None of this is sexy. All of it is the difference between “the classroom track runs reliably on a new student’s VM” and “the student emails the instructor at 22:00 because their wso2is is rebooting in a loop.” This chapter is what closed that gap.

Companion commits: a0bd0701 (volume + image pinning) and fb0e48a2 (SETUP.md idempotency + final pinning).

Image pinning by digest

Floating tags like :latest and :7-alpine are convenient until they aren’t. The day the upstream re-tags redisinsight:latest with a breaking change, every fresh VM build now fails — and the failure mode is “it worked yesterday on a different VM,” which is the hardest kind to debug.

The fix is to pin every tagged image by its content-addressable digest (the SHA256). Once pinned, podman pulls the exact same bytes forever, regardless of what the upstream re-tags. Five floating-tag admin UIs got the treatment:

# Before
podman run -d --name adminer       docker.io/library/adminer
podman run -d --name redisinsight  docker.io/redis/redisinsight
podman run -d --name kafka-ui      docker.io/provectuslabs/kafka-ui
podman run -d --name minio         docker.io/minio/minio:latest server /data
podman run -d --name mailpit       docker.io/axllent/mailpit

# After
podman run -d --name adminer       docker.io/library/adminer@sha256:cc64d253...
podman run -d --name redisinsight  docker.io/redis/redisinsight@sha256:85562d67...
podman run -d --name kafka-ui      docker.io/provectuslabs/kafka-ui@sha256:8f2ff02d...
podman run -d --name minio         docker.io/minio/minio@sha256:14cea493...
podman run -d --name mailpit       docker.io/axllent/mailpit@sha256:0059ef81...

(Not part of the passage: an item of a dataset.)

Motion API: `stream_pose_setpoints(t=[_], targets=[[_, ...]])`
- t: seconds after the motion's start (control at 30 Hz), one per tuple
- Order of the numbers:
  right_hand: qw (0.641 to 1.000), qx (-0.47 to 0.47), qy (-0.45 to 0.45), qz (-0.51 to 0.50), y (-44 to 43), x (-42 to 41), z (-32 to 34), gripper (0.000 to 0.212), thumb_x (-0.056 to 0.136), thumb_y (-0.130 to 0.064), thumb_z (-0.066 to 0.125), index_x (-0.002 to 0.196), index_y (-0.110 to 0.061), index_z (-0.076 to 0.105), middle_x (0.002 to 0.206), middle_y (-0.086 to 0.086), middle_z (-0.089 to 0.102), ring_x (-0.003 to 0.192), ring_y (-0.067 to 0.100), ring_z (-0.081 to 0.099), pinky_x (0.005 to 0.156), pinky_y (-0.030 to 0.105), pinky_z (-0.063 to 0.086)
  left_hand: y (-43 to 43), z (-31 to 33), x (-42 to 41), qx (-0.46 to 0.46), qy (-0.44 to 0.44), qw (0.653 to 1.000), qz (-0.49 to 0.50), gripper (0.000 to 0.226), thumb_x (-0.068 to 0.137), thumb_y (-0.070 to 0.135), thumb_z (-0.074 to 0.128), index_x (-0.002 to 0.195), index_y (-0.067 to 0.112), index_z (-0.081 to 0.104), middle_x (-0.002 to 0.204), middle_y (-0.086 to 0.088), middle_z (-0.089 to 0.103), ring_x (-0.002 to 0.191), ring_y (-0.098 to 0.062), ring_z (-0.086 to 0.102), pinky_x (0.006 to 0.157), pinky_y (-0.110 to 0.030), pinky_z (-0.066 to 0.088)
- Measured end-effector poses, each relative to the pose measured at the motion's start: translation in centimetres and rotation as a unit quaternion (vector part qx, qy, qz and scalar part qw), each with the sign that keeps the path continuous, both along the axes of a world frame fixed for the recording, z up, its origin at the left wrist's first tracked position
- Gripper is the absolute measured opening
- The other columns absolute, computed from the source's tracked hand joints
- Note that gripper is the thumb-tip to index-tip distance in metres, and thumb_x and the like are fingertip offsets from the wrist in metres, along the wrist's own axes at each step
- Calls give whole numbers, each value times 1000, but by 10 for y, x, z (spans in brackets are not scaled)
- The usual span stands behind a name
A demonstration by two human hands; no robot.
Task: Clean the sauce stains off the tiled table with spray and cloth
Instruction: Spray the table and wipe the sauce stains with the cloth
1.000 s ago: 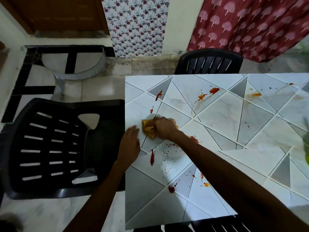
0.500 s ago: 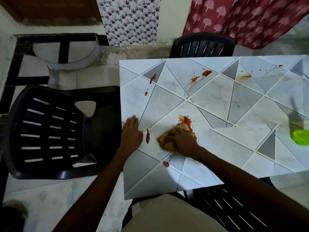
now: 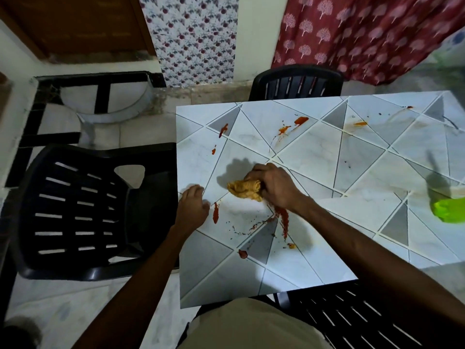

The digests come from the currently-running, 144/0-green stack — running podman inspect <name> --format '{{.ImageDigest}}' on each container captured the SHA of exactly what the smoke had been passing against.

A banner sits above the first pinned line in SETUP.md:

These digests are pinned to the smoke-validated image. To bump: podman pull <repo>:<tag> interactively, capture the new digest with podman inspect --format '{{.RepoDigests}}', replace below, re-run the smoke. Do NOT re-pin without a green smoke run.

The note is the load-bearing part. A pinned digest with no rebump ritual rots silently when the upstream stops serving the original SHA. The note makes the ritual explicit.

SETUP.md idempotency pass

A SETUP.md command that errors on a re-run trains students to bail at the first error instead of restarting from a known step. Every re-runnable command got a guard. The patterns to copy:

# qcow2 disk copy: only copy if missing
[ ! -f "/var/lib/libvirt/images/insurance-app.qcow2" ] && \
  cp /var/lib/libvirt/images/rhel9-base.qcow2 \
     /var/lib/libvirt/images/insurance-app.qcow2

# virt-install: skip if the domain already exists
virsh dominfo insurance-app >/dev/null 2>&1 || \
  virt-install --name insurance-app --memory 16384 ...

# SSH key generation: only if no key present
[ -f ~/.ssh/id_ed25519 ] || ssh-keygen -t ed25519 -N '' -f ~/.ssh/id_ed25519

# Git clone: only if directory missing
[ -d ~/insurance-app ] || git clone https://github.com/zeshaq/insurance-app ~/insurance-app

# Podman network: ignore "already exists"
podman network create insurance-net 2>/dev/null || true

# SigNoz git clone + sed: clone-once, replay sed from a backup
[ -d ~/signoz ] || git clone https://github.com/SigNoz/signoz ~/signoz
cp ~/signoz/deploy/docker/clickhouse-config.xml.bak ~/signoz/deploy/docker/clickhouse-config.xml 2>/dev/null \
  || cp ~/signoz/deploy/docker/clickhouse-config.xml ~/signoz/deploy/docker/clickhouse-config.xml.bak
sed -i 's/old/new/' ~/signoz/deploy/docker/clickhouse-config.xml

# Cloudflare DNS: list-then-PUT-or-POST (idempotent upsert)
EXISTING=$(curl -sS -H "Authorization: Bearer $TOKEN" \
  "https://api.cloudflare.com/client/v4/zones/$ZONE_ID/dns_records?type=A&name=$FQDN" \
  | jq -r '.result[0].id // empty')
if [ -n "$EXISTING" ]; then
  curl -X PUT  .../dns_records/$EXISTING -d "$BODY"
else
  curl -X POST .../dns_records           -d "$BODY"
fi

# Certbot: --keep-until-expiring is the no-op-if-fresh flag
certbot certonly --dns-cloudflare ... --keep-until-expiring -d "*.insurance-app.comptech-lab.com"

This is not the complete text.